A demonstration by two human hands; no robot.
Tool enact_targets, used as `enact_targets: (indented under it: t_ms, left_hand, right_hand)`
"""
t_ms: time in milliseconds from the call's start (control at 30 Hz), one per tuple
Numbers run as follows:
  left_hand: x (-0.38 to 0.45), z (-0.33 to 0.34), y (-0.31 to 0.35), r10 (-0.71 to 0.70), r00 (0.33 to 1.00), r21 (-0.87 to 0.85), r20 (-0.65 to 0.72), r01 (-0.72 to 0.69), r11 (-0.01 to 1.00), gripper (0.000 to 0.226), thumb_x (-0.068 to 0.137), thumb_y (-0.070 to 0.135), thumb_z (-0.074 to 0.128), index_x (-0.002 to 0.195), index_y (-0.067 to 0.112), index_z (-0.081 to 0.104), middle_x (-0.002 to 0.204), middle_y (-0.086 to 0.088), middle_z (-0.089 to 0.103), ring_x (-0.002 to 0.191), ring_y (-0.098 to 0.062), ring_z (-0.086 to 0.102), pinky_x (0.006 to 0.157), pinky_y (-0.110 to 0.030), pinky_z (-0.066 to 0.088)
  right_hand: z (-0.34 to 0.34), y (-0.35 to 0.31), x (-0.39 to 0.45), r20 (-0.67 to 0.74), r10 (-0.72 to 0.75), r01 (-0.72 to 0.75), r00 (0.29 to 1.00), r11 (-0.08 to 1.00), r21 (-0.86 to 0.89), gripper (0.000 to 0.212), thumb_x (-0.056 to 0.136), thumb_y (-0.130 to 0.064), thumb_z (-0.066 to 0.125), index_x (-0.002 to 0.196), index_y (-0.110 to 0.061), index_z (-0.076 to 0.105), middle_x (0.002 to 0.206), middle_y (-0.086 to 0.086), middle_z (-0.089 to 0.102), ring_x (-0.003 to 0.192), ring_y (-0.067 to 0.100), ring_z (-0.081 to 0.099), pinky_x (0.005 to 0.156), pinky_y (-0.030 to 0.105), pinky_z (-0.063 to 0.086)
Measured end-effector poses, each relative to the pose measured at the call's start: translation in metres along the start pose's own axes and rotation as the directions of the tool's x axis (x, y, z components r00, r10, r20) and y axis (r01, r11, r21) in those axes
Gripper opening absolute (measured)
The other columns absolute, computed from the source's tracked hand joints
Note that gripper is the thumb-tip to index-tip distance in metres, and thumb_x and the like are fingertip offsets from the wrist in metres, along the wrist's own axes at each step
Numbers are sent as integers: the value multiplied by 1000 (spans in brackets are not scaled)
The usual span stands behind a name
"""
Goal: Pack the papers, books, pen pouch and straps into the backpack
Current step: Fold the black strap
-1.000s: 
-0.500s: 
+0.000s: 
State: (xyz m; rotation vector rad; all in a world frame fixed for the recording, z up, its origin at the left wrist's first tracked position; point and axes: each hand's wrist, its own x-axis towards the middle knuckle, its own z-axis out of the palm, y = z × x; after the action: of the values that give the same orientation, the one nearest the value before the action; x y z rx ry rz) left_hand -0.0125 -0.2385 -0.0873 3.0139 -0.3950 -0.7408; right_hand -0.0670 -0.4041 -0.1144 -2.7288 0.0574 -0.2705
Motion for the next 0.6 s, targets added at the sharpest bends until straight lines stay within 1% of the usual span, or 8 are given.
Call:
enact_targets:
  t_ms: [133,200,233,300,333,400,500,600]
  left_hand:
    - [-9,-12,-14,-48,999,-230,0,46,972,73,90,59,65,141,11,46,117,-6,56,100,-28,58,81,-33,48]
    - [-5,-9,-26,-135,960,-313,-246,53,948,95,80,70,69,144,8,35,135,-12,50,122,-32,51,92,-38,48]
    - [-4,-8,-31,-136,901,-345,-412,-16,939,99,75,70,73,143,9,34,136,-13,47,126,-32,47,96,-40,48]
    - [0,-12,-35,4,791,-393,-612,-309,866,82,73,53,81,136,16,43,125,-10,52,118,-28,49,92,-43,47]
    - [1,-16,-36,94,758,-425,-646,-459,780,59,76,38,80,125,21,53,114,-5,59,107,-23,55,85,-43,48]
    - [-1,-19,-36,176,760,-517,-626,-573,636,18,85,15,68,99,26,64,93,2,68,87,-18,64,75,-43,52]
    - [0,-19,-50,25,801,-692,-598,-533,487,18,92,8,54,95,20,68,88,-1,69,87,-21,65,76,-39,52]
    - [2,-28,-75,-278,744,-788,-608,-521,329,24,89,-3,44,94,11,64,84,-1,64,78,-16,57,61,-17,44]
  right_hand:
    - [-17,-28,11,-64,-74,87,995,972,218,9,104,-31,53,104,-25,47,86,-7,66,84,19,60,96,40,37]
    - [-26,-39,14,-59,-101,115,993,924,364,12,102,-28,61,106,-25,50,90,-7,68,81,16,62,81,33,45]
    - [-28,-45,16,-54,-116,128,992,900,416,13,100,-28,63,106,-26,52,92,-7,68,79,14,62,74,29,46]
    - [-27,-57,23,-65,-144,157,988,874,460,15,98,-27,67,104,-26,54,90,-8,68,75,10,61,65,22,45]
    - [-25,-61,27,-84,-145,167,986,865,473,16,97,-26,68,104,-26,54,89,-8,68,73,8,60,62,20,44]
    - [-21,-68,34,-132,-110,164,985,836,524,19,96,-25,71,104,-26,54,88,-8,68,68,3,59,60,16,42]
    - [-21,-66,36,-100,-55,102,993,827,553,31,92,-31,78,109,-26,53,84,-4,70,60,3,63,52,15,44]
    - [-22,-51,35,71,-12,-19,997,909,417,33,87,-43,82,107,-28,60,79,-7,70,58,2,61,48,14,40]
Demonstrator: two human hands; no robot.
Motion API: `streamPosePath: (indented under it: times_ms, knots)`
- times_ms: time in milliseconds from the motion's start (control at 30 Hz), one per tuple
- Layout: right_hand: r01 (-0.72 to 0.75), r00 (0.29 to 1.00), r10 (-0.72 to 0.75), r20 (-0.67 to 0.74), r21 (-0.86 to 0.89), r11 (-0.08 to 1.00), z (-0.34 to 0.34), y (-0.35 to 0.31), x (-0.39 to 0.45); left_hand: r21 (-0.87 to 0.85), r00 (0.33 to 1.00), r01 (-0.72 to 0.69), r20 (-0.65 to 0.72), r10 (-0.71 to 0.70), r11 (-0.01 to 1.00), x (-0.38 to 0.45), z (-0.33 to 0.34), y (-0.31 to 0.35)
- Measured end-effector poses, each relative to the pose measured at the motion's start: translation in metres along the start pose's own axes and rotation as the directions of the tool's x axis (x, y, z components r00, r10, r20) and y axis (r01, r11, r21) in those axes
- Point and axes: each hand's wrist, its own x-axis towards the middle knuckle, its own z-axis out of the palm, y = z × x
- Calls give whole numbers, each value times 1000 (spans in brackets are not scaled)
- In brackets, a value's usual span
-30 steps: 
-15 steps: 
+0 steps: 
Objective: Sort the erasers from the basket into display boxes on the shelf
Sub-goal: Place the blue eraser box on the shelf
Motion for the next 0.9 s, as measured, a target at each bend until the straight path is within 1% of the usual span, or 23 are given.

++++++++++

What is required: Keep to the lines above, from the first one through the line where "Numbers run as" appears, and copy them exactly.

Exercise result:
A demonstration by two human hands; no robot.
Tool enact_targets, used as `enact_targets: (indented under it: t_ms, left_hand, right_hand)`
"""
t_ms: time in milliseconds from the call's start (control at 30 Hz), one per tuple
Numbers run as follows:

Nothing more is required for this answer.